French corporate borrowing leapt by €185 billion after Covid-19

Across Europe, the pandemic has led to a spike in corporate lending: in contrast to prior crises, which have tended to result in deleveraging.

However, in France things are more acute, as French banks have rolled out higher volumes of state-guaranteed business lending than any other big European economy since the crisis began.

Meanwhile, borrowing by big businesses is especially important to listed French lenders, as mutual banks dominate the retail market, which has seen more of a slowdown in borrowing.

Reports that the ECB is threatening to slap higher capital charges on banks that take too much risk in the leveraged loan market are highly relevant to French banks.

This policy could be particularly important for lenders with relatively low capital and profit buffers, which include all the listed French firms.

Worrying

According to Barclays, the most worrying aspect of France’s oversized corporate debt for investors in the listed banks – especially BNP Paribas and Societe Generale – is what it means for their ability to grow out of the crisis, as they might normally do, through corporate lending.

Across Europe, Morgan Stanley research predicts corporate lending will stagnate this year, and only rise by 2.5% in 2022.

Corporate loan demand is already falling across the eurozone – mainly due to a 47% fall in France – according to fourth-quarter ECB data.

Companies showed a particular lack of desire to borrow for fixed investment and M&A.

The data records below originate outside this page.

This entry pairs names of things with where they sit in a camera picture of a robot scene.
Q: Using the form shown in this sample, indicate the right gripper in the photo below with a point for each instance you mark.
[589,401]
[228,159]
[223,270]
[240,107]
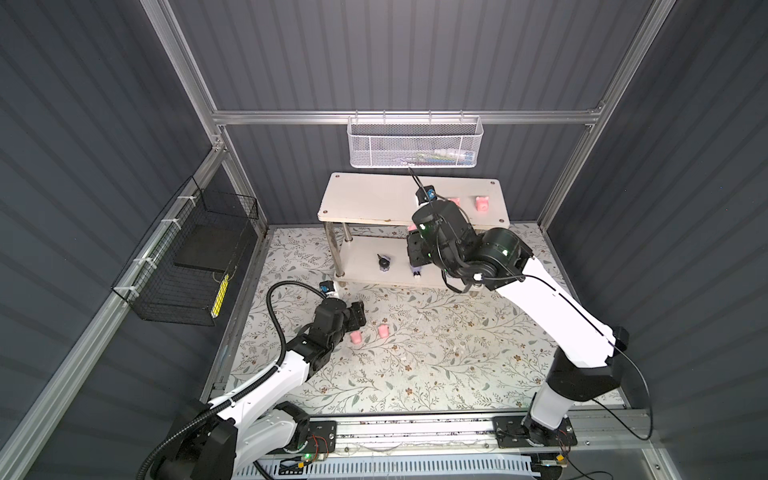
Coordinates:
[413,256]

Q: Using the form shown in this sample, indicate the floral patterned mat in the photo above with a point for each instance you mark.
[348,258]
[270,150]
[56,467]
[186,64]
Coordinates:
[445,351]

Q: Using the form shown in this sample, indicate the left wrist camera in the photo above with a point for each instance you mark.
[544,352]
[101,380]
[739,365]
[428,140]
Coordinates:
[329,289]

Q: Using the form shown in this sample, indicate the white wire mesh basket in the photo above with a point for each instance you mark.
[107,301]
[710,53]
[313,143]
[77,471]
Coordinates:
[375,143]

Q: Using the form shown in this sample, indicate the black wire mesh basket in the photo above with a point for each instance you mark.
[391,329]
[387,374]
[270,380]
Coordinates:
[184,273]

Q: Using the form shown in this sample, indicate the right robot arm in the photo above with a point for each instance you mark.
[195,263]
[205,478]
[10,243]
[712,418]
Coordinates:
[586,362]

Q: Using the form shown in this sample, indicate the items in white basket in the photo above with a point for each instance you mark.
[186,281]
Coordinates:
[447,158]

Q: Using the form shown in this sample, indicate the black pad in basket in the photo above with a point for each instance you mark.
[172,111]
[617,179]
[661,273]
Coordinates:
[209,249]

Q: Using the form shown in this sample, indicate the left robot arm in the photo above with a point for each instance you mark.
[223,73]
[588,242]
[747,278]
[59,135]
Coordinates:
[217,438]

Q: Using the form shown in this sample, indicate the yellow label tag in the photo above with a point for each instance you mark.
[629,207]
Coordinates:
[220,297]

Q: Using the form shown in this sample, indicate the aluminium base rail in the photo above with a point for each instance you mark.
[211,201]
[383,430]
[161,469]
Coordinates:
[594,427]

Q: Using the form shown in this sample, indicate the white two-tier shelf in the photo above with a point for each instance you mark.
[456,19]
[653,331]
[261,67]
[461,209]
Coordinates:
[389,200]

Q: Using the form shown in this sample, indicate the dark purple toy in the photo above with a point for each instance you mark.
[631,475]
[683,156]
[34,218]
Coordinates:
[384,262]

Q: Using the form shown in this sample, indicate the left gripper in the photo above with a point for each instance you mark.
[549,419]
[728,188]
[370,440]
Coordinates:
[353,316]

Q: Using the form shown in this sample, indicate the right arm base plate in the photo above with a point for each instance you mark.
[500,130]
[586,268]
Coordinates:
[517,431]

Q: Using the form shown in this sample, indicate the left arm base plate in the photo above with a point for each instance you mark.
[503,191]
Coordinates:
[313,437]

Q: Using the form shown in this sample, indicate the white ribbed cable duct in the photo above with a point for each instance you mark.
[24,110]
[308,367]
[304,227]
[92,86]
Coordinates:
[451,466]

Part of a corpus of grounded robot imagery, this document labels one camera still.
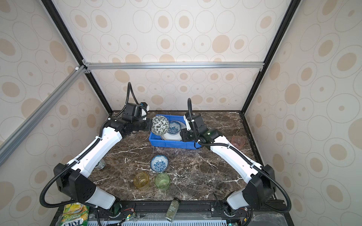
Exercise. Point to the yellow glass cup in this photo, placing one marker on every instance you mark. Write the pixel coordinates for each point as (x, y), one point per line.
(141, 180)

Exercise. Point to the black striped white plate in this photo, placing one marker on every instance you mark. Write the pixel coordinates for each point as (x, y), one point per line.
(176, 137)

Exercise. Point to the green beverage can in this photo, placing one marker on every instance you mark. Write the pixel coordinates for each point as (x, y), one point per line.
(100, 165)

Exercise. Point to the pink plastic cup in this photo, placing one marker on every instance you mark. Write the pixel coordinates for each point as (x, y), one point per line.
(238, 142)

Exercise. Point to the blue plastic bin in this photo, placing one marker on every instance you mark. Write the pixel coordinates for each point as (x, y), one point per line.
(157, 141)

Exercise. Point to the silver aluminium crossbar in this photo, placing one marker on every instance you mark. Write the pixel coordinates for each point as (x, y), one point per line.
(176, 65)

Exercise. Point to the blue floral ceramic bowl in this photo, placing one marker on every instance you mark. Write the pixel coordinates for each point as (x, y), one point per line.
(174, 127)

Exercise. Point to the black right corner post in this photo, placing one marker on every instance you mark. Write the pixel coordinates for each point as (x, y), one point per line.
(293, 6)

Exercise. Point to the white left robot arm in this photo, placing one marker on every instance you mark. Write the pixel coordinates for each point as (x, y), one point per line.
(72, 178)

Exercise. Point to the green glass cup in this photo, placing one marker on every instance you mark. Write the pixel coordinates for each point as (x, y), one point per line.
(162, 181)

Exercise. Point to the yellow green snack bag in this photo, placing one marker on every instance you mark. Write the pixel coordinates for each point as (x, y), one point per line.
(75, 214)

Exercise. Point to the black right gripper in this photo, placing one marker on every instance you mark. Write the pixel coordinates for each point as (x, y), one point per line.
(184, 135)

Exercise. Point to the spice jar with herbs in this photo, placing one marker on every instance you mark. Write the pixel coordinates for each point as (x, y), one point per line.
(173, 209)

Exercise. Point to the black corner frame post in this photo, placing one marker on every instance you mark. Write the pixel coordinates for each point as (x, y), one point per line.
(63, 30)

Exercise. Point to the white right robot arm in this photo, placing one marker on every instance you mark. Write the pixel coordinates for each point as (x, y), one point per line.
(259, 188)

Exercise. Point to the silver aluminium side rail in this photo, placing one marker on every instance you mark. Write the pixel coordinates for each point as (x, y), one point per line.
(18, 136)

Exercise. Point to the blue dotted ceramic bowl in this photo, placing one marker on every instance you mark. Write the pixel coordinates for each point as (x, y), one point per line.
(159, 163)

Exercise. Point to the leaf patterned ceramic bowl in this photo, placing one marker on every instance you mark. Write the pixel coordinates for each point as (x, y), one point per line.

Thanks to government furlough schemes, as well as tax credits and deferrals, the first lockdowns only deprived French corporates of a relatively manageable €5 billion in cash, Barclays analysts argue.

Indeed, according to Banque de France, corporate cash assets have increased almost as much as their debt since the crisis began – although that will obviously not be true for all companies.

After the autumn rebound in these stocks, Barclays’ analysis suggests more of the spring sell-off may have been justified – but because of lost revenues, rather than credit costs.

However, as the coronavirus mutates and vaccine rollouts disappoint – especially in France – these banks may have more to worry about than an absence of earnings from new buyouts.